■ **Aim of the task**
Using the records below, filter for lines that contain the string "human" and copy them out.

Data listing: Begin

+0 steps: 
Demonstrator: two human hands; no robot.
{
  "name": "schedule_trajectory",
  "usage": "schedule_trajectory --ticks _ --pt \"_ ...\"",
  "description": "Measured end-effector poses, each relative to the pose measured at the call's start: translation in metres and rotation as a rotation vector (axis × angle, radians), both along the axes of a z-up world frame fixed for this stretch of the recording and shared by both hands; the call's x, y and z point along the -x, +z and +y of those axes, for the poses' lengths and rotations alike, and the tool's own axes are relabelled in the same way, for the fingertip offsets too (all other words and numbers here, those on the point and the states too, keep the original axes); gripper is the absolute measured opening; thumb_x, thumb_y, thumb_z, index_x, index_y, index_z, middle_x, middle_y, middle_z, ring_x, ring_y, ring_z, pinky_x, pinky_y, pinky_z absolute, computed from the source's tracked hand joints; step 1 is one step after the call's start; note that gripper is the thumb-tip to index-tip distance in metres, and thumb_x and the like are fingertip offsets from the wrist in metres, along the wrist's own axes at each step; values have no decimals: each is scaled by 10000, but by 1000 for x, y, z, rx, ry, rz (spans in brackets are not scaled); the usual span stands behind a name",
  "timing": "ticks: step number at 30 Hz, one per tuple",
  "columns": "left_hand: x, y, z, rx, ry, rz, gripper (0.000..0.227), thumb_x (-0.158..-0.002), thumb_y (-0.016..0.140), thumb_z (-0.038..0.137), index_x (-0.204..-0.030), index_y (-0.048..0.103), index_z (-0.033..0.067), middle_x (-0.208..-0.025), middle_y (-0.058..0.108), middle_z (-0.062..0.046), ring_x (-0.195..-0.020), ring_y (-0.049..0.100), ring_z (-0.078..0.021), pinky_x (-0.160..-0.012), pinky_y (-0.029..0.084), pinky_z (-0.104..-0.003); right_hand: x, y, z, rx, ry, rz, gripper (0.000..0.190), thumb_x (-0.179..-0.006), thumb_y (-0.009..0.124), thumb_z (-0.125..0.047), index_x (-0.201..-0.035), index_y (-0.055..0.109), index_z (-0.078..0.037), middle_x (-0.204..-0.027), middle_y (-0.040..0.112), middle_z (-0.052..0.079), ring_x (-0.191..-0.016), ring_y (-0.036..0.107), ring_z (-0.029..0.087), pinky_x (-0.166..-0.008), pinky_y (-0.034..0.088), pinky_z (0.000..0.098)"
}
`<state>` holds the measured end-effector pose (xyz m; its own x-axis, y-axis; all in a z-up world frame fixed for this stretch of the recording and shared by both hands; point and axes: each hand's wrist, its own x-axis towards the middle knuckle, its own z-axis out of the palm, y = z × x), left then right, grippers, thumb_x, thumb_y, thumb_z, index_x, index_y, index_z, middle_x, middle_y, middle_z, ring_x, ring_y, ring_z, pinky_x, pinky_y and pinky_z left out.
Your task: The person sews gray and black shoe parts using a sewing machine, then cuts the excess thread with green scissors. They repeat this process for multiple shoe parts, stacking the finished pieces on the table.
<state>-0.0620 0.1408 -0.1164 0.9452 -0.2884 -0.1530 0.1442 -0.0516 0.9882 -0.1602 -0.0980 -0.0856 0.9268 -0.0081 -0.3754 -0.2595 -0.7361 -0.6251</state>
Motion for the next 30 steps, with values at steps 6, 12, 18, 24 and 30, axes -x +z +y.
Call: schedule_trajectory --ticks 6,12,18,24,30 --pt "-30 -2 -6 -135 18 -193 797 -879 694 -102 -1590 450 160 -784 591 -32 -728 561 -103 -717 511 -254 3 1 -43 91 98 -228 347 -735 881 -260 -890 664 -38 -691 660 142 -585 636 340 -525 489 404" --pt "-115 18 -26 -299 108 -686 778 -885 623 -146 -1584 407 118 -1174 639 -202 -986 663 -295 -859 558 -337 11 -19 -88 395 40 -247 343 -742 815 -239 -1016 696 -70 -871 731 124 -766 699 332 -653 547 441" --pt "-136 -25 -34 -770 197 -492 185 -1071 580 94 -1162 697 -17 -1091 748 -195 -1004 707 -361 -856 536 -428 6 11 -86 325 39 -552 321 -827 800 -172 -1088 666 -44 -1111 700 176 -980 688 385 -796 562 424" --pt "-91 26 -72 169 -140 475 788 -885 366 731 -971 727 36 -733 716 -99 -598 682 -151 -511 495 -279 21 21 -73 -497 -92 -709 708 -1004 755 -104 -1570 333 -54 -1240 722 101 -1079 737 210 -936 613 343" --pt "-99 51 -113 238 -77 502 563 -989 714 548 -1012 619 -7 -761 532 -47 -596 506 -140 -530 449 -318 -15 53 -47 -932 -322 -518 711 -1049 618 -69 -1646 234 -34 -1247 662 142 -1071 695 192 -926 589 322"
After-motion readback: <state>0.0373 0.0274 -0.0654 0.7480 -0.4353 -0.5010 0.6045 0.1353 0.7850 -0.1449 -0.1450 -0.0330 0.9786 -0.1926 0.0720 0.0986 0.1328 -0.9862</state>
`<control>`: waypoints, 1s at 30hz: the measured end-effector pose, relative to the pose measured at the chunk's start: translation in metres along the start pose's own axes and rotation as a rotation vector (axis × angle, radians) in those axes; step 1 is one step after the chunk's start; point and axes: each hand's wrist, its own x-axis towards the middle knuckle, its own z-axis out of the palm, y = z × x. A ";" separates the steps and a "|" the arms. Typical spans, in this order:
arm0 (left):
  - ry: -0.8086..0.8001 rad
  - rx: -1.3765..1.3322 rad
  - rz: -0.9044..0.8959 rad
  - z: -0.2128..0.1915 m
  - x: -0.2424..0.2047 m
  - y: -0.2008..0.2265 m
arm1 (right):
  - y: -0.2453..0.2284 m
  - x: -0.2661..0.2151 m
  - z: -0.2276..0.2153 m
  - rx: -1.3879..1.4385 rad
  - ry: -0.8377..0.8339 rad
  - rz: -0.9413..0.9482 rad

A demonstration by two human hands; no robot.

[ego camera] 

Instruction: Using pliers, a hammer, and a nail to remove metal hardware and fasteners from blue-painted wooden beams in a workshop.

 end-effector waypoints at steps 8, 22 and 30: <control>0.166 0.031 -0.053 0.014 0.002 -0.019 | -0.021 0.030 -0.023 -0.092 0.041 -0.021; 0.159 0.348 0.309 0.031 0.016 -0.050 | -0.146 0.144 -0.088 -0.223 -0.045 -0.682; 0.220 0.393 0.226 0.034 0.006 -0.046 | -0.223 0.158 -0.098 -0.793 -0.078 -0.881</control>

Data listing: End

■ **Solution**
Demonstrator: two human hands; no robot.
A demonstration by two human hands; no robot.

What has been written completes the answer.